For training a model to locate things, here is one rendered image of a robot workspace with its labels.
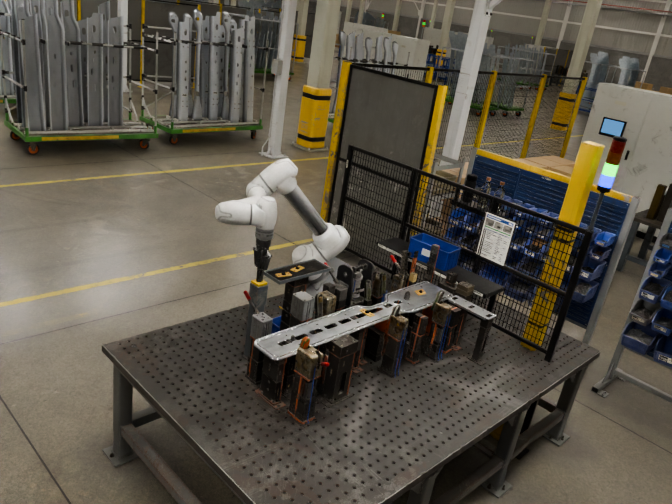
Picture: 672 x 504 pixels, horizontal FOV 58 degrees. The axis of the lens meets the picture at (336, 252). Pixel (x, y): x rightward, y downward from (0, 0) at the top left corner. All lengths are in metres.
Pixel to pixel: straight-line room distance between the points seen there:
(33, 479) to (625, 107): 8.60
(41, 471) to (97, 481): 0.30
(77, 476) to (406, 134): 3.81
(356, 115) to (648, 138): 4.95
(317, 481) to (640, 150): 7.94
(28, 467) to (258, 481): 1.56
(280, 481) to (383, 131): 3.92
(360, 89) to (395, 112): 0.51
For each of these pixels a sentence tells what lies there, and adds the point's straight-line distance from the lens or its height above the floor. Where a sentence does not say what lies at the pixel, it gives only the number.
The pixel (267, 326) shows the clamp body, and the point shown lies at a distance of 2.94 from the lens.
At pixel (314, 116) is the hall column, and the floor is 0.62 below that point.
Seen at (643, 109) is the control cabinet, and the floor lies 1.76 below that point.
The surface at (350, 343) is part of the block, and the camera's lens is 2.90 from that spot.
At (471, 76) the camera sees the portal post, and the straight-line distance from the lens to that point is 7.67.
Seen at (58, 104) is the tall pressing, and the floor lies 0.66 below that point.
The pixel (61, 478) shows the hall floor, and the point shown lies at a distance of 3.69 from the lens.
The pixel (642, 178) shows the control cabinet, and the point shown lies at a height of 0.84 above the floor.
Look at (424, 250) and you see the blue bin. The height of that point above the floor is 1.11.
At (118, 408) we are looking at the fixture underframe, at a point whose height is 0.35.
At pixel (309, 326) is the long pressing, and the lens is 3.04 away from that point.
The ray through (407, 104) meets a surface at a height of 1.76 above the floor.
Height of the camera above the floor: 2.50
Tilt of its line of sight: 22 degrees down
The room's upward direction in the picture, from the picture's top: 9 degrees clockwise
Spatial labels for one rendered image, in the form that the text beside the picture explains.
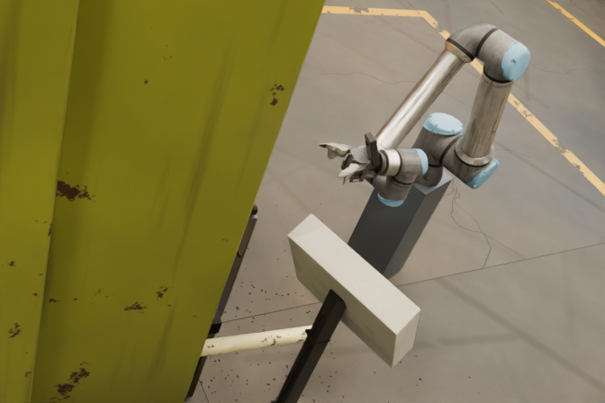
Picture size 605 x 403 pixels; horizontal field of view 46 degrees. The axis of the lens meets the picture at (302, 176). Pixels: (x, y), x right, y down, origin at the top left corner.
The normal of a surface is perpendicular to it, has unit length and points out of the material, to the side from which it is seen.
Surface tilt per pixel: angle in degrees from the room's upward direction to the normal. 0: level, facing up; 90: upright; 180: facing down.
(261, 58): 90
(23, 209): 90
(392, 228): 90
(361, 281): 30
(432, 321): 0
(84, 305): 90
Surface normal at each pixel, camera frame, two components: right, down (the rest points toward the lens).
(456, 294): 0.29, -0.74
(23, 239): 0.36, 0.67
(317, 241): -0.07, -0.49
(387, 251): -0.65, 0.30
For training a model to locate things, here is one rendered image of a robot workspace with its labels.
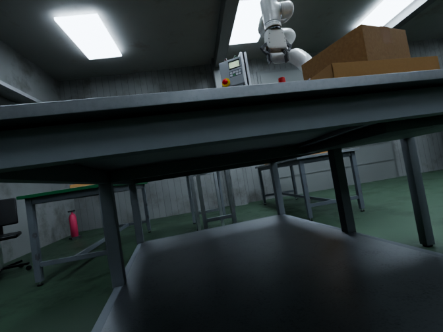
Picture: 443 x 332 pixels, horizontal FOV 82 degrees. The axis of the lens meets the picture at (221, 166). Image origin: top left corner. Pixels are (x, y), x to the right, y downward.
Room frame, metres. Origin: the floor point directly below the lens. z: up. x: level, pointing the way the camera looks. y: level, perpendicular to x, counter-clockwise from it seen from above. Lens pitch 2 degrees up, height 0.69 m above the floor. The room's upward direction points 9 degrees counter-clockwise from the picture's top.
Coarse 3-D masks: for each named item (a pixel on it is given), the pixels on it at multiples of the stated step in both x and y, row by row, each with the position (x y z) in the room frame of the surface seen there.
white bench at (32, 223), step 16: (48, 192) 2.21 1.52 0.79; (64, 192) 2.25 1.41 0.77; (80, 192) 2.29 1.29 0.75; (96, 192) 2.30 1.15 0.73; (144, 192) 4.06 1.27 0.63; (32, 208) 2.24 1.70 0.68; (144, 208) 4.06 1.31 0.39; (32, 224) 2.23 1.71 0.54; (128, 224) 4.00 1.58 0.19; (32, 240) 2.23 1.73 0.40; (32, 256) 2.23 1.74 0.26; (80, 256) 2.28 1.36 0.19; (96, 256) 2.29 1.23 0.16
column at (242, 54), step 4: (240, 52) 1.68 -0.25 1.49; (244, 52) 1.68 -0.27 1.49; (240, 56) 1.68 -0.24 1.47; (244, 56) 1.69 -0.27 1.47; (244, 60) 1.69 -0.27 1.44; (244, 64) 1.68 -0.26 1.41; (244, 68) 1.68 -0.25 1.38; (248, 68) 1.69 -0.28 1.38; (244, 72) 1.68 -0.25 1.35; (248, 72) 1.68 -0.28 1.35; (244, 76) 1.68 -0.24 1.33; (248, 76) 1.68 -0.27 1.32; (248, 80) 1.69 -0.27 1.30; (244, 84) 1.70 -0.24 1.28; (248, 84) 1.69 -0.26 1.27
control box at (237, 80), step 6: (228, 60) 1.72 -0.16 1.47; (240, 60) 1.68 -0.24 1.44; (222, 66) 1.73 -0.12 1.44; (228, 66) 1.71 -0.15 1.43; (222, 72) 1.73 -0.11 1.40; (228, 72) 1.72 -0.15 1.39; (222, 78) 1.74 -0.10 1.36; (228, 78) 1.72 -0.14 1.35; (234, 78) 1.70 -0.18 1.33; (240, 78) 1.69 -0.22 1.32; (222, 84) 1.74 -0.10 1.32; (228, 84) 1.72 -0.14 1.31; (234, 84) 1.71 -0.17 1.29; (240, 84) 1.70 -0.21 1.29
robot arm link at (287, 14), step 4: (284, 4) 1.20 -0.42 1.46; (288, 4) 1.20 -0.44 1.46; (292, 4) 1.20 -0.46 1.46; (284, 8) 1.20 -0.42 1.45; (288, 8) 1.20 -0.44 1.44; (292, 8) 1.20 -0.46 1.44; (284, 12) 1.21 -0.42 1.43; (288, 12) 1.21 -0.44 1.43; (292, 12) 1.22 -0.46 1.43; (284, 16) 1.23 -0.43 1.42; (288, 16) 1.24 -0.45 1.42; (260, 20) 1.38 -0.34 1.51; (284, 20) 1.31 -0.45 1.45; (260, 24) 1.39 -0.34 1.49; (260, 28) 1.45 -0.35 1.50; (264, 32) 1.48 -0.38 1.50
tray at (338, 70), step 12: (384, 60) 0.51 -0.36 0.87; (396, 60) 0.51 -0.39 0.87; (408, 60) 0.52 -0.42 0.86; (420, 60) 0.53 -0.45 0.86; (432, 60) 0.53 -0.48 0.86; (324, 72) 0.51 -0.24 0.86; (336, 72) 0.48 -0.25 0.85; (348, 72) 0.49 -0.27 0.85; (360, 72) 0.50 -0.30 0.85; (372, 72) 0.50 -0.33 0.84; (384, 72) 0.51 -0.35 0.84
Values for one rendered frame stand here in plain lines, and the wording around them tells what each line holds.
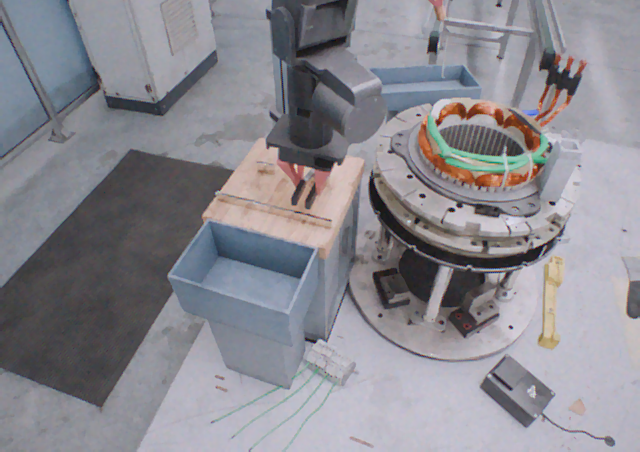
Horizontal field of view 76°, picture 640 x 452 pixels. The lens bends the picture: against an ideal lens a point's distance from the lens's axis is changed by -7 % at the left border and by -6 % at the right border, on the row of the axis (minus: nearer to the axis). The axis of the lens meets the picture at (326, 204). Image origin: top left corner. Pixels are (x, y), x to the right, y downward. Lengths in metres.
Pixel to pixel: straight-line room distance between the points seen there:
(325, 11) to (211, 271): 0.41
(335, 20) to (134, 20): 2.30
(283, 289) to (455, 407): 0.36
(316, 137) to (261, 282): 0.24
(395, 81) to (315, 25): 0.58
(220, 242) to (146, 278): 1.34
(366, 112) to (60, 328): 1.72
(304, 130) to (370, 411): 0.48
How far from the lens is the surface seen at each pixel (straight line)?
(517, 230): 0.61
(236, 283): 0.66
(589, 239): 1.14
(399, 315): 0.84
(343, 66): 0.46
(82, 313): 2.01
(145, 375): 1.77
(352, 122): 0.44
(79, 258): 2.20
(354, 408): 0.78
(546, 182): 0.65
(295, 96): 0.50
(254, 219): 0.62
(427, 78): 1.04
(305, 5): 0.43
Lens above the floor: 1.51
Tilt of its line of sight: 45 degrees down
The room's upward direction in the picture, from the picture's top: straight up
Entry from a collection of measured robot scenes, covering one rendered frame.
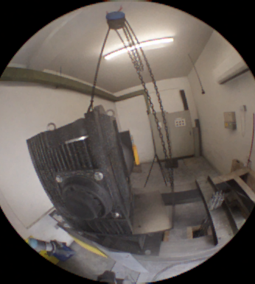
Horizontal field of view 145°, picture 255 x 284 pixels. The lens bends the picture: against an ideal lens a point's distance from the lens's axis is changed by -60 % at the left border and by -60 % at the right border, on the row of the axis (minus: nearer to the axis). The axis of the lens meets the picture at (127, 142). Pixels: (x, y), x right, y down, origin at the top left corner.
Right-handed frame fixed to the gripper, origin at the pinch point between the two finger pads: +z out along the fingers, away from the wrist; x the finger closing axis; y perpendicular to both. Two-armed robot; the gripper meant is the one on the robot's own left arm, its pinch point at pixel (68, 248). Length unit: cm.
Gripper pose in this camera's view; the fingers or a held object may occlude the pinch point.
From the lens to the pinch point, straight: 96.7
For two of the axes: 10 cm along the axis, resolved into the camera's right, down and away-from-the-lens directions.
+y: 2.1, -7.6, 6.2
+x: -8.8, 1.4, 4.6
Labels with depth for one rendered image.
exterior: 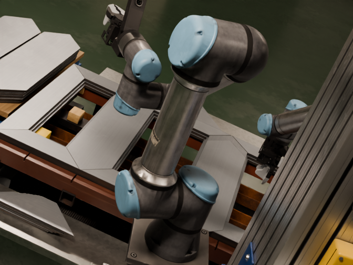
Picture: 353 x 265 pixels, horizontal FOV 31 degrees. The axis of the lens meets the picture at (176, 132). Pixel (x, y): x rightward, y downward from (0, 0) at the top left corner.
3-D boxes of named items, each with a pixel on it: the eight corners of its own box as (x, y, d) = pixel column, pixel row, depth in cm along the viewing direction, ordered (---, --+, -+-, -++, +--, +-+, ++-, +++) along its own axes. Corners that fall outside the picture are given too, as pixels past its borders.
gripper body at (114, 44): (99, 34, 183) (111, 54, 174) (112, 8, 179) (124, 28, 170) (122, 42, 187) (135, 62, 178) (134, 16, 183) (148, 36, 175)
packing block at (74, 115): (72, 113, 264) (74, 105, 262) (82, 119, 264) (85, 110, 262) (66, 119, 258) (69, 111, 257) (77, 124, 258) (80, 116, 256)
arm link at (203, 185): (211, 231, 166) (231, 191, 160) (166, 231, 160) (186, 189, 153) (194, 201, 175) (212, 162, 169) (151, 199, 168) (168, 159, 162)
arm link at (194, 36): (172, 230, 160) (260, 38, 135) (118, 229, 153) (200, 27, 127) (156, 199, 169) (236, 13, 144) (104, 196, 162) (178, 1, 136)
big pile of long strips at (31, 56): (12, 20, 316) (15, 9, 313) (84, 52, 314) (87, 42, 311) (-83, 71, 246) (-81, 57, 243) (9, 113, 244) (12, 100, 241)
————
> EXERCISE PROMPT: Your task is to transcribe, with no changes, only the lines of the listing above that lie between the line holding "(517, 230): 0.61" and the line holding "Entry from a", inclusive.

> EXERCISE OUTPUT:
(517, 230): 0.61
(236, 283): 0.66
(589, 239): 1.14
(399, 315): 0.84
(343, 66): 0.46
(82, 313): 2.01
(145, 375): 1.77
(352, 122): 0.44
(79, 258): 2.20
(354, 408): 0.78
(546, 182): 0.65
(295, 96): 0.50
(254, 219): 0.62
(427, 78): 1.04
(305, 5): 0.43
Lens above the floor: 1.51
Tilt of its line of sight: 45 degrees down
The room's upward direction in the picture, from the picture's top: straight up
Entry from a collection of measured robot scenes, covering one rendered frame.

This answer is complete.